Reproduce, exactly and in full, only the lines below from the one containing "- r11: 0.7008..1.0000" through the one containing "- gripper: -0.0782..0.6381".
—————
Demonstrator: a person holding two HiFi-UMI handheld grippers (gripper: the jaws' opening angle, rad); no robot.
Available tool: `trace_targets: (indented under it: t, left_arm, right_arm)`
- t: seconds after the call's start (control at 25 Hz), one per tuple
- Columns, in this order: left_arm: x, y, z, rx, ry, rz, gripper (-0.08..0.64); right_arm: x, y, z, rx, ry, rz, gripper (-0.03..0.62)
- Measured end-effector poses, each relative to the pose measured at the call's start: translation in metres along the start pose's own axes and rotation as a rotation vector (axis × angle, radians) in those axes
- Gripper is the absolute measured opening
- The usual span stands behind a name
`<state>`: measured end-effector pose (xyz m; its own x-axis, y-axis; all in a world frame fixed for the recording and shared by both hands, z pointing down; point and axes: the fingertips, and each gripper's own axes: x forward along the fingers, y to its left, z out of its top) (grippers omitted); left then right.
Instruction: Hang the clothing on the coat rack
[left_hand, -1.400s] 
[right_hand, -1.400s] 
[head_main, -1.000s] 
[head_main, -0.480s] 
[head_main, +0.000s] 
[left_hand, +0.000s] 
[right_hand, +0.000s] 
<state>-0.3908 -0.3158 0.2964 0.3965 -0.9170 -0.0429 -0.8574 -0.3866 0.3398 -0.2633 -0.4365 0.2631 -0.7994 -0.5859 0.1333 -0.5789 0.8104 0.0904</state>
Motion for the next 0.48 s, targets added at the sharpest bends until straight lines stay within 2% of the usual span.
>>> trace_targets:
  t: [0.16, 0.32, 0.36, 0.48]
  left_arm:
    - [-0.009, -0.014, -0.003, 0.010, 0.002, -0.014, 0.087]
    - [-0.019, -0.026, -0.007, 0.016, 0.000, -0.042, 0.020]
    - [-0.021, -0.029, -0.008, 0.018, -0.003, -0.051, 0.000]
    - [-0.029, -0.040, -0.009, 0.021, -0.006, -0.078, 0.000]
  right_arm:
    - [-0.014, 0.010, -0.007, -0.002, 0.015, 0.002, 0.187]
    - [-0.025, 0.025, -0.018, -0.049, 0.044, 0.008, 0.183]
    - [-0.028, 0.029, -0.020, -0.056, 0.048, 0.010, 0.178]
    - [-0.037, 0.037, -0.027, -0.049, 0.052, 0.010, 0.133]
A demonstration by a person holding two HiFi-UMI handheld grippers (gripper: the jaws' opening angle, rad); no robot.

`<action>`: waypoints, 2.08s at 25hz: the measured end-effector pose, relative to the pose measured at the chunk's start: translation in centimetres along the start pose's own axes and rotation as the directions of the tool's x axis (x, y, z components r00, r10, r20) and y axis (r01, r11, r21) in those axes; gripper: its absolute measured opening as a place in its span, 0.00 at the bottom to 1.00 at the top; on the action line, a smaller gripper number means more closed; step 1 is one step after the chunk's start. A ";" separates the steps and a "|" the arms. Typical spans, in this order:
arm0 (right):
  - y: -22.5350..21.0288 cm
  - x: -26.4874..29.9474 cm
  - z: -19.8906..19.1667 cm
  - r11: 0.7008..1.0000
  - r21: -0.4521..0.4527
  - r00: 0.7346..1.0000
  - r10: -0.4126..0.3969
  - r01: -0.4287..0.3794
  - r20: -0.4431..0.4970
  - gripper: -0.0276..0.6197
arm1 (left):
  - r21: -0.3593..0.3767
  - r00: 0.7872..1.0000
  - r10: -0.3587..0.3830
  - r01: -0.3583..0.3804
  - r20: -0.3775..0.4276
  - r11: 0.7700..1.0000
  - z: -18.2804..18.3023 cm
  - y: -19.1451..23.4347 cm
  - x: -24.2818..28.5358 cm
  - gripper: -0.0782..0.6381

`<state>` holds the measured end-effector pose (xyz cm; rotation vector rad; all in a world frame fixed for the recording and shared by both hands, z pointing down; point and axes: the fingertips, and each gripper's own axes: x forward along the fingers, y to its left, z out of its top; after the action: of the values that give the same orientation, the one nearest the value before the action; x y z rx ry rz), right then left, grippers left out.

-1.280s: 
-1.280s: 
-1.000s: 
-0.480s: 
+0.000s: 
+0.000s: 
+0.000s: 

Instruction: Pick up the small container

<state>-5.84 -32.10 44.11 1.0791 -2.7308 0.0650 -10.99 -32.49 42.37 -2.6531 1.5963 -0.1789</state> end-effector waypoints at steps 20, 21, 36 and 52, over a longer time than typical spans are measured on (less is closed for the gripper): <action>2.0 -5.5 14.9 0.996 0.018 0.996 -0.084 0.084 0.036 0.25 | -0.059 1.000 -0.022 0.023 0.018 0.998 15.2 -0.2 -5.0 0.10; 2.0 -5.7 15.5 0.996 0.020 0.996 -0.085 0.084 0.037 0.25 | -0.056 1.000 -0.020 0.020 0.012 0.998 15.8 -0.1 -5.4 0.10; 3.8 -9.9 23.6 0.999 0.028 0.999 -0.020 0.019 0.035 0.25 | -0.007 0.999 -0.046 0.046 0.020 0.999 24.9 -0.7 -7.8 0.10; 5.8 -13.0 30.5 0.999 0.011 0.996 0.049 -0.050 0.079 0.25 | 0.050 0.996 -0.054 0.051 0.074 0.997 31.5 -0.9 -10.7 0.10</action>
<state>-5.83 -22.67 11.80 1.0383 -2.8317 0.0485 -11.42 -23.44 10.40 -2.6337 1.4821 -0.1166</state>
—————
# Exercise output
  - r11: 0.7008..1.0000
  - r21: -0.4521..0.4527
  - r00: 0.7346..1.0000
  - r10: -0.4126..0.3969
  - r01: -0.4287..0.3794
  - r20: -0.4431..0.4970
  - gripper: -0.0276..0.6197
arm1 (left):
  - r21: -0.3593..0.3767
  - r00: 0.7872..1.0000
  - r10: -0.3587..0.3830
  - r01: -0.3583..0.3804
  - r20: -0.3775..0.4276
  - r11: 0.7700..1.0000
  - z: -18.2804..18.3023 cm
  - y: -19.1451..23.4347 cm
  - x: -24.2818..28.5358 cm
  - gripper: -0.0782..0.6381

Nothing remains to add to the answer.